The discount isn't a formula you look up — it's an honest haircut you take based on the threats you can name. The table below lists the threats that actually show up in DTC experimentation programmes, ranked by how often they invalidate a result in practice.
Common validity threats in DTC experimentation, by frequency and severity
| Threat | Type | How often it bites | Severity if missed |
|---|---|---|---|
| Sample-ratio mismatch (SRM) | Internal | 1 in 6 tests | Critical — invalidates result |
| Tracking / event-firing bug | Internal | 1 in 8 tests | Critical |
| Novelty or primacy effect | External | 1 in 4 tests | High — inflates 1–2 week lifts |
| Concurrent campaign or price change | Internal | 1 in 5 tests | High |
| Audience too narrow (1 device, 1 channel) | External | 1 in 3 tests | Medium — limits rollout |
| Seasonality / promo window | External | 1 in 4 tests | Medium |
| Peeking and early stopping | Internal | 1 in 3 tests | Medium — false positives |
| Underpowered (too few conversions) | Internal | 1 in 2 tests | Medium — noisy lift |
Notice the split: internal threats are usually catastrophic but rare-ish and detectable with the right checks. External threats are subtler — the test is technically fine, you just measured the wrong slice of reality. Both belong in the test readout, not in the post-mortem six weeks later when the rollout underperforms.
Frequently asked questions
Internal validity asks whether the lift inside your test is real and caused by your change. External validity asks whether that lift will repeat for other audiences, devices, channels, and time periods. A result needs both before it earns a rollout.
Statistical significance only tells you the difference between variants is unlikely to be random noise. It doesn't tell you whether your randomisation worked, whether tracking fired correctly, or whether the result generalises. Validity is the wider check that statistical analysis sits inside.
SRM is when your 50/50 split actually delivers, say, 48/52 traffic — a sign the randomiser, redirect, or tracking is broken. Any lift measured on top of an unbalanced split is suspect, because the two groups were never comparable in the first place.
At least one full business cycle — typically two weekly cycles for DTC, so 14 days minimum, and longer if your buying cycle is monthly or seasonal. Shorter windows over-index on whoever happened to visit that week and on the novelty of the change.
No. A win measured on desktop search traffic may not hold for paid social mobile users with very different intent and AOV. Either include those segments in the test or treat the rollout to them as a new hypothesis, not a confirmed result.

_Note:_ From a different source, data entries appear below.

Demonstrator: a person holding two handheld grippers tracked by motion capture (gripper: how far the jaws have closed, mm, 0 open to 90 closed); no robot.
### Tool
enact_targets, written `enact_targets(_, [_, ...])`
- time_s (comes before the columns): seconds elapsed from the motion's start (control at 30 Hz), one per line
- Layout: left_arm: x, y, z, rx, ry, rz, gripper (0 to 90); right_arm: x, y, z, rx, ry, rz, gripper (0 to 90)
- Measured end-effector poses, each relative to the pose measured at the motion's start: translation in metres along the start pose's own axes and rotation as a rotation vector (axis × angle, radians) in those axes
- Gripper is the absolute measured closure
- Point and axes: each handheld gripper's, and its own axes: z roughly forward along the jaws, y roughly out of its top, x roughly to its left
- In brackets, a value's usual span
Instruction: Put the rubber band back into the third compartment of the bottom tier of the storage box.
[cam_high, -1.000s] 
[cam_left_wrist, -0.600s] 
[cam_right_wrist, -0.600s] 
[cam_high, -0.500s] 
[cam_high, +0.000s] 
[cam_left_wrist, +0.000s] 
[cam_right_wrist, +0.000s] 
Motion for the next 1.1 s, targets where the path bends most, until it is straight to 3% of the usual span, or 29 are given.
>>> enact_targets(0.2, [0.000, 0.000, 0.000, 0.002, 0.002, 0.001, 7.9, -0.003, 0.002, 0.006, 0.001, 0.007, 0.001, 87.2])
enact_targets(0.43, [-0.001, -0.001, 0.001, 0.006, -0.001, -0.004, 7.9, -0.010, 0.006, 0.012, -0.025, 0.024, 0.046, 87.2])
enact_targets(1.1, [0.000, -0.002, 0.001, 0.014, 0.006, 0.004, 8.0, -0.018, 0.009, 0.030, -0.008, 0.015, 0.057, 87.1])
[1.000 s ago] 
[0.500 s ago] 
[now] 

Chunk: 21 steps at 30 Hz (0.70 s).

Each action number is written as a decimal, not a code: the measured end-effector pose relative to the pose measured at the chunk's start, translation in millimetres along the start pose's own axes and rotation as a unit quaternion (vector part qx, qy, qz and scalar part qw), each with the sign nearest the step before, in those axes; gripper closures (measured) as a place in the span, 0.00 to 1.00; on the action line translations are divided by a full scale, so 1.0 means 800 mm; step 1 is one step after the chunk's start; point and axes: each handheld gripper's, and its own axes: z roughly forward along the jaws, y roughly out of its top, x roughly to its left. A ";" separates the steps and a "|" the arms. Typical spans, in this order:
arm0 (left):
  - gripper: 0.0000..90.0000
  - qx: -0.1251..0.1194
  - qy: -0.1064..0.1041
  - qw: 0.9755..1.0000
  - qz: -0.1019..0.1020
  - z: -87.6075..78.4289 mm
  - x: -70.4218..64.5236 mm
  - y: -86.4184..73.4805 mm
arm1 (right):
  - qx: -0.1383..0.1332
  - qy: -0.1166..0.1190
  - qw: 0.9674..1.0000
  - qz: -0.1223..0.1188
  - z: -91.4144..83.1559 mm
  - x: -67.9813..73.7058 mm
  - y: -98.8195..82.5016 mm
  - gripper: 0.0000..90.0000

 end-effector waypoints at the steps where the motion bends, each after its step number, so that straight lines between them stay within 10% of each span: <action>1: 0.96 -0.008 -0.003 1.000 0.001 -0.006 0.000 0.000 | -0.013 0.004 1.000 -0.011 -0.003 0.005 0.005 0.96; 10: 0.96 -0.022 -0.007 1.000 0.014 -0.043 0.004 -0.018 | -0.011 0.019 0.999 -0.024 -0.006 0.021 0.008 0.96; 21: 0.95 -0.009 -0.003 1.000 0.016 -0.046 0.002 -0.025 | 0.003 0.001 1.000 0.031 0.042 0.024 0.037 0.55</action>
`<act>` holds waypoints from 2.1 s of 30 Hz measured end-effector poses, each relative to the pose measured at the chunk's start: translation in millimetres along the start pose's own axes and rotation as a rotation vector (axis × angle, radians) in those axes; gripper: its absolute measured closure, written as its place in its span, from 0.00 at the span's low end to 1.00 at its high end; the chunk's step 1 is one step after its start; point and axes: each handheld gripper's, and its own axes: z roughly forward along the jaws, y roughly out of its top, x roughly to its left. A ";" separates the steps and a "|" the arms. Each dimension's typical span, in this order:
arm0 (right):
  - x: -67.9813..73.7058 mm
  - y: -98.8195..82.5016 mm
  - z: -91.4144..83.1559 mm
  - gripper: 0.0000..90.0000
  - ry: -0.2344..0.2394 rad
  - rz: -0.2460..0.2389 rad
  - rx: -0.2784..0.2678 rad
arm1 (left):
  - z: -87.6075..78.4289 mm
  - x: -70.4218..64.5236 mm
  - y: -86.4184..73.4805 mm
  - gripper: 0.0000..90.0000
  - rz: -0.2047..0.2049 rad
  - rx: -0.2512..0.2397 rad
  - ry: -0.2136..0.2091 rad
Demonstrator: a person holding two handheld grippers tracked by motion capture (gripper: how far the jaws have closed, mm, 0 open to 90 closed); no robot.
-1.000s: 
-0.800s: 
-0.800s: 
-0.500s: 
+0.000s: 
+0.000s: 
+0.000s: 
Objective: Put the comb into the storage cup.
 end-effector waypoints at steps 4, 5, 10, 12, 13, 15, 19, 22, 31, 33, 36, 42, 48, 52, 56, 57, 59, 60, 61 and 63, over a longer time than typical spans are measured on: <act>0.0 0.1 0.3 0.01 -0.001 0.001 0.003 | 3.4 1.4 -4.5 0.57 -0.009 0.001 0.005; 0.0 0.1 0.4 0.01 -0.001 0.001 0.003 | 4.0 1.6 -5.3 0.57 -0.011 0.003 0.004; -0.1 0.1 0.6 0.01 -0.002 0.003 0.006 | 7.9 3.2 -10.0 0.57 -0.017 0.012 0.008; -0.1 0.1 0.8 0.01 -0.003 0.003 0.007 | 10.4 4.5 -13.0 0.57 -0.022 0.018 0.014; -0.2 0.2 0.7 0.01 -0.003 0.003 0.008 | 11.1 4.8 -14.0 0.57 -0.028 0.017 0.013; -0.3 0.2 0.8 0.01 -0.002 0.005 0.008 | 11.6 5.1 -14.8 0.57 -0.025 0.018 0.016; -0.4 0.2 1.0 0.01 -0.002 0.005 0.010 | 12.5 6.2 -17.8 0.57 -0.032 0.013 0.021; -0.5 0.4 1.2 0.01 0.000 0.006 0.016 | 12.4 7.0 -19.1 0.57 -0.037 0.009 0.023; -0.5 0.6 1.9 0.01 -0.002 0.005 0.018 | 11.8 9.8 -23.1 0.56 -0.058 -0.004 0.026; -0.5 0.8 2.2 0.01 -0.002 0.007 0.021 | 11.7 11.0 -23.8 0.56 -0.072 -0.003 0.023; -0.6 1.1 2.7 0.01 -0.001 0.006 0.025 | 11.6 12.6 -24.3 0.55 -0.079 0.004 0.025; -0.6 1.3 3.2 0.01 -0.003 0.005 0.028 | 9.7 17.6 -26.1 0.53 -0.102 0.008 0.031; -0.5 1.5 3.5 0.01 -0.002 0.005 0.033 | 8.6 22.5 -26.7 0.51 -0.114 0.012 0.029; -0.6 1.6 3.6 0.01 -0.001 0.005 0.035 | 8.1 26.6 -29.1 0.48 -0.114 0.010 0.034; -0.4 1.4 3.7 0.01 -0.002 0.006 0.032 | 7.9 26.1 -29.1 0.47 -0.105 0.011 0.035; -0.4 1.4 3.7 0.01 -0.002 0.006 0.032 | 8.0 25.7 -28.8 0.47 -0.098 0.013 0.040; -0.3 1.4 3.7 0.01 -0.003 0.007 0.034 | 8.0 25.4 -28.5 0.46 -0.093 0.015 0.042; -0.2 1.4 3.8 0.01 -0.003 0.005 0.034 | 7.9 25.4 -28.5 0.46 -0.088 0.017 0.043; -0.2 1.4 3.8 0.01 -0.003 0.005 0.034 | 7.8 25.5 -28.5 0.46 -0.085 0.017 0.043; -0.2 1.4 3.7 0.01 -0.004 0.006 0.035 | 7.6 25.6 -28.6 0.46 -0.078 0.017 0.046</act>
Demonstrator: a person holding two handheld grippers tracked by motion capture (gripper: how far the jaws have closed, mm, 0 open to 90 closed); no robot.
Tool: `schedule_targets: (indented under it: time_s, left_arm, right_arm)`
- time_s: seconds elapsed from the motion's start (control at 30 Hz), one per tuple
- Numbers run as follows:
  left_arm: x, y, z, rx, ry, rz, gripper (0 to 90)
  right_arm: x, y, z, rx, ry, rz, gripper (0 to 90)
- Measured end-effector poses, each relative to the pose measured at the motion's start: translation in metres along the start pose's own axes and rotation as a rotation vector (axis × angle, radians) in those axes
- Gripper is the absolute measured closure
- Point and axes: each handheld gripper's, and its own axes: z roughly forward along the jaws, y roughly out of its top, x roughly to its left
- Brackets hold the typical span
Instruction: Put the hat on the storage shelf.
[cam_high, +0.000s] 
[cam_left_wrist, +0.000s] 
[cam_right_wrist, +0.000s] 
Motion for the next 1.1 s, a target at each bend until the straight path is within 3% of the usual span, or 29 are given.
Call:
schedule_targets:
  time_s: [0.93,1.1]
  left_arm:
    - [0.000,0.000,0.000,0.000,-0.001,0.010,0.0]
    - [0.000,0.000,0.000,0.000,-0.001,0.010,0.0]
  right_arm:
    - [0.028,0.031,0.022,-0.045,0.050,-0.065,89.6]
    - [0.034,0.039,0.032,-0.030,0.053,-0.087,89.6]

Returning visitors react to anything new — sometimes positively, sometimes negatively — and that reaction fades within 1–3 weeks. Detect it by splitting your test readout into new vs returning visitors, or by extending the window and checking whether the lift decays over time.
Rarely. If SRM is present, tracking was broken, or a confounding campaign ran on one variant, the cleanest move is to fix the cause and re-run. Statistical adjustments after the fact are easy to motivate-reason into whichever answer you wanted.
Include an SRM check, a tracking sanity check (events per visitor in both variants), the segments tested, the segments NOT tested, and any known confounds during the window. State the validity discount you're applying and why before quoting the adjusted lift.
No. Tightening significance reduces false positives from random noise but does nothing about bugs, SRM, novelty, or audience mismatch. You can be 99.9% confident in a result that's 100% wrong because the tracking was broken.
Treat the validity-adjusted lift as the number you forecast against, not the raw observed lift. If the adjusted lift still clears the business case, roll out. If it only clears once you ignore the threats, you're optimising for the readout, not the P&L.